_WHAT THE EXERCISE ASKS_
Print the data below exactly, but only the lines from the one containing "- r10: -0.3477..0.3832" down to the one containing "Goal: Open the", inclusive.

Start of THE DATA

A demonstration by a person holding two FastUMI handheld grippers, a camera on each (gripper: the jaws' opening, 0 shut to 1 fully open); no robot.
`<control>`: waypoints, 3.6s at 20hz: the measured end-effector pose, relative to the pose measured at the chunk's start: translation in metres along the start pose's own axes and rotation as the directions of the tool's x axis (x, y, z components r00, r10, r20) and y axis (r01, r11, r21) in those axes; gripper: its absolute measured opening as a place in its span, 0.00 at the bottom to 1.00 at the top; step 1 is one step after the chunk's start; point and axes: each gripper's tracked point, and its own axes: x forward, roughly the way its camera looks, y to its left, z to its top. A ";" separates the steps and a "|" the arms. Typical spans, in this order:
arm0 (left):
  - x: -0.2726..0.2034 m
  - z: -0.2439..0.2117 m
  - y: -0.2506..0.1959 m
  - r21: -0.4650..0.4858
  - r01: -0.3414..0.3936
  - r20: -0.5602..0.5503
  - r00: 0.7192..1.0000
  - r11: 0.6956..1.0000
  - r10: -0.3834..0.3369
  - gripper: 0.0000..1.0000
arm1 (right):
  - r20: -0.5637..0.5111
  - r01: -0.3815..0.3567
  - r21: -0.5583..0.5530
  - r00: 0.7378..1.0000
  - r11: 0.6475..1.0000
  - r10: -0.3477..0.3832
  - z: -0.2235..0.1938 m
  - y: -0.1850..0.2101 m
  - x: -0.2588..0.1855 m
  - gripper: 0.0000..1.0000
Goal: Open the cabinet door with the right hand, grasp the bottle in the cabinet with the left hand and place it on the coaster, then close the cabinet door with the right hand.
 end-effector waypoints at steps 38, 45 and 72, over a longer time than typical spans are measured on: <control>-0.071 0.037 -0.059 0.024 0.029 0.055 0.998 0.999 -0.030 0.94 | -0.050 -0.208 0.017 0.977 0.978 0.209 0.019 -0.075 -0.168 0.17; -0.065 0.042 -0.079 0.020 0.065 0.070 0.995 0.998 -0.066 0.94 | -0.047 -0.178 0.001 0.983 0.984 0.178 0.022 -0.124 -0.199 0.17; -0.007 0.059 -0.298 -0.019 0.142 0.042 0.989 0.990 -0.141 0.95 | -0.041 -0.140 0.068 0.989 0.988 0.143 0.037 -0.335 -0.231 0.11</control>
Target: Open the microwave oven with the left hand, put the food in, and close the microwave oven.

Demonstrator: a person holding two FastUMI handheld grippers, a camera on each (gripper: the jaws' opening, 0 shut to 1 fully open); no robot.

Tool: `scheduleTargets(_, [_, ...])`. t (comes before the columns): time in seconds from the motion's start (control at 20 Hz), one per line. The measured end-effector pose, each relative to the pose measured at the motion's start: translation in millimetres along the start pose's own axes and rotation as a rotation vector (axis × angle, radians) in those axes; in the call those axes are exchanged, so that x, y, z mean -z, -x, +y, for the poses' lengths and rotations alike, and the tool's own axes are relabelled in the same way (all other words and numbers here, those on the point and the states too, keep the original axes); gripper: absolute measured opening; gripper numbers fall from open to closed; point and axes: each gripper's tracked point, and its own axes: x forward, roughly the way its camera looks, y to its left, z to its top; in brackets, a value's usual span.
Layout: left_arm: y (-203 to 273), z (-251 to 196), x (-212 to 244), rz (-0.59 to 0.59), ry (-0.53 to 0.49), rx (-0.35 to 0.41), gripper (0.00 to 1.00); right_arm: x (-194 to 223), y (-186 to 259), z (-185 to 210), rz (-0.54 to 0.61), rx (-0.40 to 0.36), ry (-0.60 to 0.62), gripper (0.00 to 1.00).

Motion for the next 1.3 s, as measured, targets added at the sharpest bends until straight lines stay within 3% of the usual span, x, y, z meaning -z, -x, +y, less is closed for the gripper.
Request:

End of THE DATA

_SOLVED PROBLEM_
  - r10: -0.3477..0.3832
  - z: -0.2235..0.1938 m
  - y: -0.1850..0.2101 m
  - x: -0.2588..0.1855 m
  - gripper: 0.0000..1.0000
Goal: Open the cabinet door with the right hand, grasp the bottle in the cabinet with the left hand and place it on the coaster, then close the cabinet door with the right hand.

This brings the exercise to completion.